Bernd Schubert mentioned io_uring_setup(2) flags that may improve performance:
- IORING_SETUP_SINGLE_ISSUER: optimization when only 1 thread uses an io_uring context
- IORING_SETUP_COOP_TASKRUN: avoids IPIs
- IORING_SETUP_TASKRUN_FLAG: makes COOP_TASKRUN work with userspace CQ ring polling
Jens Axboe recently confirmed that SINGLE_ISSUER makes sense.

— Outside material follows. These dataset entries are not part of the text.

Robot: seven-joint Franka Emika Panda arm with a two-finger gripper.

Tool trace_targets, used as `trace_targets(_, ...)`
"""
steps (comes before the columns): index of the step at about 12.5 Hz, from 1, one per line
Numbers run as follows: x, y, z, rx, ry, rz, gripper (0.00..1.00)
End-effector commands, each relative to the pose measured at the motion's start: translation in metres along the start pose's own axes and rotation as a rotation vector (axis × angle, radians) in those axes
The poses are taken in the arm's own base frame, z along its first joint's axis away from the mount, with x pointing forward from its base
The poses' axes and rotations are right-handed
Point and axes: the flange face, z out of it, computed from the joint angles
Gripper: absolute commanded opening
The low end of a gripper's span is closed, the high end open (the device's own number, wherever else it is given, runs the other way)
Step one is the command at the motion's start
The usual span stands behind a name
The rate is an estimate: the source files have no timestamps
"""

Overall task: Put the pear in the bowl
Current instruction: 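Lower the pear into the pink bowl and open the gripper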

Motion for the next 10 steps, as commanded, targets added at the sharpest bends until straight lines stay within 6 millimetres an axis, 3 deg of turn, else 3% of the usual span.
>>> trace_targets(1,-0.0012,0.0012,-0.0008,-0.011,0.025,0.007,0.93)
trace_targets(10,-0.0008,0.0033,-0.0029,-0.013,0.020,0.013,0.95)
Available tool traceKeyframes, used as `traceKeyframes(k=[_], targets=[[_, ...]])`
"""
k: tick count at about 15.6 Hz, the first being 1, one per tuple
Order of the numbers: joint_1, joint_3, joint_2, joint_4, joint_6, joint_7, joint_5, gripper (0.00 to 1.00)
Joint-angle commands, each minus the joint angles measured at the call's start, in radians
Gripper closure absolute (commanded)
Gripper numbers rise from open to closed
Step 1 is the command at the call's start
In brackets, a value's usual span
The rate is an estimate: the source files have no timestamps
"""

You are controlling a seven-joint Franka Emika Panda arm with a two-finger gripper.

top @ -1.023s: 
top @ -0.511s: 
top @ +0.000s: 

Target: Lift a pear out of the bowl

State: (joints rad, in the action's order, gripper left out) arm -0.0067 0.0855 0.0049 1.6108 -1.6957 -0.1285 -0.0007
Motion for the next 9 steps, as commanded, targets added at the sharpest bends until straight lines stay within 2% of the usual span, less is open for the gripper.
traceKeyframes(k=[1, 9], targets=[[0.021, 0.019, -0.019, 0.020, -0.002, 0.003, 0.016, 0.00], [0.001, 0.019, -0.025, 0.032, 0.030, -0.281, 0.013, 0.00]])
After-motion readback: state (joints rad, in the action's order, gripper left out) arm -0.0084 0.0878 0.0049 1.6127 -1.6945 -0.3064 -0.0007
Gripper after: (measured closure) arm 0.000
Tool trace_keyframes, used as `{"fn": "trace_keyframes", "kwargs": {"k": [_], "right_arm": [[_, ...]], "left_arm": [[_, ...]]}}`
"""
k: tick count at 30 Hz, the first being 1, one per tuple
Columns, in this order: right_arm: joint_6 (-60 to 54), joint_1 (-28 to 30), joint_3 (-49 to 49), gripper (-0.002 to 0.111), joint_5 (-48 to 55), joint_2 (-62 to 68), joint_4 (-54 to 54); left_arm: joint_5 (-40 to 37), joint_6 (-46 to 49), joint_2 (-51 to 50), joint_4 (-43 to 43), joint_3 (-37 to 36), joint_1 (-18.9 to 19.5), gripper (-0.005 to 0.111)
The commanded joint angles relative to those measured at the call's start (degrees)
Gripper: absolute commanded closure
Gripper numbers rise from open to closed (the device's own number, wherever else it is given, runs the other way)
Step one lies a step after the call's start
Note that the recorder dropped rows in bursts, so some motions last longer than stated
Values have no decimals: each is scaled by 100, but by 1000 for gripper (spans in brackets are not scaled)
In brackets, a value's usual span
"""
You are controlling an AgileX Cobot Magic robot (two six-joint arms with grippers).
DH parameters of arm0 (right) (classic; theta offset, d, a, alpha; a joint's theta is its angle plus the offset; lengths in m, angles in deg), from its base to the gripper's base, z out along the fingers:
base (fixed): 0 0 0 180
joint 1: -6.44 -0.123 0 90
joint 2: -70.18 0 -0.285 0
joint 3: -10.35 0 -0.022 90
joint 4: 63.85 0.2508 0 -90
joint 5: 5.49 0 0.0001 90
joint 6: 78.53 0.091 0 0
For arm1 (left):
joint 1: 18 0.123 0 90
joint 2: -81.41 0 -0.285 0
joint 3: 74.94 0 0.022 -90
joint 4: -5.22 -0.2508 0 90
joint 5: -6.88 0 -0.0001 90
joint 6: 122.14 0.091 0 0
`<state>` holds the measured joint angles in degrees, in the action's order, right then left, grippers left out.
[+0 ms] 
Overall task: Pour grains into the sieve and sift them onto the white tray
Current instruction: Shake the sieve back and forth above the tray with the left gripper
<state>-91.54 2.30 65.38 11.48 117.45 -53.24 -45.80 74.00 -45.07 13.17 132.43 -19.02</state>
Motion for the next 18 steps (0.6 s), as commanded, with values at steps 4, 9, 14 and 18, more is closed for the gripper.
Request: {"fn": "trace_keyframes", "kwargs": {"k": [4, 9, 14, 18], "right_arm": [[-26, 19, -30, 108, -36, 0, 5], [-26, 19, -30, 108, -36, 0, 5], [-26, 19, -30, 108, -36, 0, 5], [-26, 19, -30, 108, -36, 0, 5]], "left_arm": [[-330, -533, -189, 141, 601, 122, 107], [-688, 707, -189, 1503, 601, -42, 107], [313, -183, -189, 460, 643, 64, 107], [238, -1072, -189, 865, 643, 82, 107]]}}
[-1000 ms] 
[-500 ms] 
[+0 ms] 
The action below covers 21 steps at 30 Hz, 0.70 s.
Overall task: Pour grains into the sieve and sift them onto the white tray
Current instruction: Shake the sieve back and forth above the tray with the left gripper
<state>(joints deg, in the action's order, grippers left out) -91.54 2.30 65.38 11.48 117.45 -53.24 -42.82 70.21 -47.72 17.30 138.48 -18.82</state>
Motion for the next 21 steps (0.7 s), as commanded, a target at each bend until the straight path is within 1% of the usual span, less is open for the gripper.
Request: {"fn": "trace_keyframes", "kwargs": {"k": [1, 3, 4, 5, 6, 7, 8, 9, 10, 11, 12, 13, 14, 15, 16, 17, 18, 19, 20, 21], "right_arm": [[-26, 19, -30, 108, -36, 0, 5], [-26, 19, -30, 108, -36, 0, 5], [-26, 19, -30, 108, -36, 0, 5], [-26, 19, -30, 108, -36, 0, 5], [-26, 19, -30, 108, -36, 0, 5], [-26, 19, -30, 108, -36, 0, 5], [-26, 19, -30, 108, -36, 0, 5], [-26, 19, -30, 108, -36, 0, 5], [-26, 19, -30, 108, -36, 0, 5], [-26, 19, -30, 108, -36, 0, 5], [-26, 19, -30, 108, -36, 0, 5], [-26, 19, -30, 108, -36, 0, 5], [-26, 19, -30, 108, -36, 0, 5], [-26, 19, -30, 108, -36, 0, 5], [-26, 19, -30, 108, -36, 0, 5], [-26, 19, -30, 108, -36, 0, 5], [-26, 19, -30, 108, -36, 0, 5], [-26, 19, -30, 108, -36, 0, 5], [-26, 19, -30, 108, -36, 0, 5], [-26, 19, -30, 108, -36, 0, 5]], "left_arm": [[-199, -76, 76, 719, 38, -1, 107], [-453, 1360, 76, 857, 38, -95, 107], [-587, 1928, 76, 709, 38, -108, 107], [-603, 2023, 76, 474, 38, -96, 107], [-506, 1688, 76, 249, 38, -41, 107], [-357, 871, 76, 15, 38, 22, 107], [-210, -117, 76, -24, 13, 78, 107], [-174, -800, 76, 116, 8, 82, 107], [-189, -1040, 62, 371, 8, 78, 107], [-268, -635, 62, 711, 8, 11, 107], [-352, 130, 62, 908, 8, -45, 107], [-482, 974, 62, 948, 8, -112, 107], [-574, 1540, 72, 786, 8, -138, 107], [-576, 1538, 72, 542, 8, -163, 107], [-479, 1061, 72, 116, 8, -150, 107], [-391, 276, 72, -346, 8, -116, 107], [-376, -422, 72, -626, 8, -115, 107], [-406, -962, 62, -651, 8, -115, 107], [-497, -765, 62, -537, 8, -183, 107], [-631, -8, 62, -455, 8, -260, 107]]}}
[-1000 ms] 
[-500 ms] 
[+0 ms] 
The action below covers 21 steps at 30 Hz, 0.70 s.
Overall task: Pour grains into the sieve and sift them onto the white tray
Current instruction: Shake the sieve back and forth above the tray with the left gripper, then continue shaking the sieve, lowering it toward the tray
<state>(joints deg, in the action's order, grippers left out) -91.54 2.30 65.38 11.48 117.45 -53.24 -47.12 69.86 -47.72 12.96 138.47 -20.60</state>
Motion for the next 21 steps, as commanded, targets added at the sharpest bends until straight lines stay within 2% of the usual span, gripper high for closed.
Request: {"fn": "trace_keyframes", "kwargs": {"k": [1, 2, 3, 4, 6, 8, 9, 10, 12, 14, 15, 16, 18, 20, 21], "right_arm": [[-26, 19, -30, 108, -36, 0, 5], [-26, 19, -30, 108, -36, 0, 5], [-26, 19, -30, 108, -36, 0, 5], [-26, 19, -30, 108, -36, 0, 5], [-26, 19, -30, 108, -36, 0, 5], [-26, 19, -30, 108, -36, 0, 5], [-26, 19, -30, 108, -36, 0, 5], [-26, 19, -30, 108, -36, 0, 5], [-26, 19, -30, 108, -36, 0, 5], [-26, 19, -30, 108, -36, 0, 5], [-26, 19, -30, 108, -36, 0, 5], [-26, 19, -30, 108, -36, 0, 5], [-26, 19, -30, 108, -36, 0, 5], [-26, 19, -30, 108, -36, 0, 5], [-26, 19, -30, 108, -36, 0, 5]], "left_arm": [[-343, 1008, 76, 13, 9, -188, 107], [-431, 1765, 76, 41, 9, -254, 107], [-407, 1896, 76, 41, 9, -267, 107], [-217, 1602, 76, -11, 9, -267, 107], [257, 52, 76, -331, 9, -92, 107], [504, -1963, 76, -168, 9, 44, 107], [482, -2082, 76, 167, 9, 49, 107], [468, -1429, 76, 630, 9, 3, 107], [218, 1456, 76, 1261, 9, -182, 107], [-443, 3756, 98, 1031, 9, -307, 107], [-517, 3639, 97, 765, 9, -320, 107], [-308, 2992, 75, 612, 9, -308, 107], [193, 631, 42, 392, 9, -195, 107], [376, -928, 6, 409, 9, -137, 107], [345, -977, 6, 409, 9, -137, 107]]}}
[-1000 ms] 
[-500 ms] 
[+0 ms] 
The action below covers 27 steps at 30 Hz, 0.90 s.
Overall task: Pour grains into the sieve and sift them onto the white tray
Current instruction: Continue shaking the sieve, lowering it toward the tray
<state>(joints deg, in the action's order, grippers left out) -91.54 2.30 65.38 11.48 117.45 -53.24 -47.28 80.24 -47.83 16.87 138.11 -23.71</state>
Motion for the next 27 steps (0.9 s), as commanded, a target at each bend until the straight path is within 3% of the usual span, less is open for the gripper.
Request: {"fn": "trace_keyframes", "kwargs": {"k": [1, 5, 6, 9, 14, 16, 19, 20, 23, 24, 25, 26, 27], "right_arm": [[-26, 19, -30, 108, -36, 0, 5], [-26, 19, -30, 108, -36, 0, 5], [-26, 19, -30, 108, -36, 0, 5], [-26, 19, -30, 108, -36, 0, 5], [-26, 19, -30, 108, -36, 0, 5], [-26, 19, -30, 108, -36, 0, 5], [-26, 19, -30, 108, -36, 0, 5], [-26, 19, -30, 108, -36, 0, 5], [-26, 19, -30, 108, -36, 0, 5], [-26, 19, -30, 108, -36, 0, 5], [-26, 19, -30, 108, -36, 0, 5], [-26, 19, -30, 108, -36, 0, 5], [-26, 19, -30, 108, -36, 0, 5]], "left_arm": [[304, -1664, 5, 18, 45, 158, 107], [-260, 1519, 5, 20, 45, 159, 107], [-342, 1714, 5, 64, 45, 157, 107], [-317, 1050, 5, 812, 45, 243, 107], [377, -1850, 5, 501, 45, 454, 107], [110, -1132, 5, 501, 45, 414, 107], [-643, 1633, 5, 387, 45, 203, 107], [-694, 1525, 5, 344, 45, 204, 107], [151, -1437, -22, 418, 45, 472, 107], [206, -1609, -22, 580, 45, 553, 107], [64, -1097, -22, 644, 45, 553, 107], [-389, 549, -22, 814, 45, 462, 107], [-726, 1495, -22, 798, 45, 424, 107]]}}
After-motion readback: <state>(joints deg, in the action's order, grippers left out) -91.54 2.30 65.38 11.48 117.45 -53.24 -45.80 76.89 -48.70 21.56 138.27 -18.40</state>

Suraj Shirvankar already started work on SINGLE_ISSUER in the past:
https://lore.kernel.org/qemu-devel/174293621917.22751.11381319865102029969-0@git.sr.ht/
Where this differs from Suraj's previous work is that I have worked around the
need for the main loop AioContext to be shared by multiple threads (vCPU
threads and the migration thread).
Here are the performance numbers for fio bs=4k in a 4 vCPU guest with 1
IOThread using a virtio-blk disk backed by a local NVMe drive:
IOPS IOPS IOPS
Benchmark SINGLE_ISSUER +TASKRUN +NO_SQARRAY
randread iodepth=1 99108 (+0.33%) 100816 (+2.1%) 104411 (+5.7%)
randread iodepth=64 276314 (+0.12%) 275939 (-0.012%) 275899 (-0.026%)
randwrite iodepth=1 99997 (-0.11%) 102866 (+2.8%) 105588 (+5.5%)
randwrite iodepth=64 272205 (-0.2%) 271973 (-0.29%) 273257 (+0.18%)
You can find detailed benchmarking results here including the fio
output, fio command-line, and guest libvirt domain XML:
https://gitlab.com/stefanha/virt-playbooks/-/tree/io_uring-flags/notebook/fio-output
https://gitlab.com/stefanha/virt-playbooks/-/blob/io_uring-flags/files/fio.sh
https://gitlab.com/stefanha/virt-playbooks/-/blob/io_uring-flags/files/test.xml.j2
Stefan Hajnoczi (4):
iothread: create AioContext in iothread_run()
aio-posix: enable IORING_SETUP_SINGLE_ISSUER
aio-posix: enable IORING_SETUP_COOP_TASKRUN |
IORING_SETUP_TASKRUN_FLAG
aio-posix: enable IORING_SETUP_NO_SQARRAY
include/system/iothread.h | 1 -
iothread.c | 140 +++++++++++++++++++++-----------------
util/fdmon-io_uring.c | 38 ++++++++++-
3 files changed, 113 insertions(+), 66 deletions(-)
--
2.53.0
^ permalink raw reply [flat|nested] 6+ messages in thread
* [PATCH v2 1/4] iothread: create AioContext in iothread_run()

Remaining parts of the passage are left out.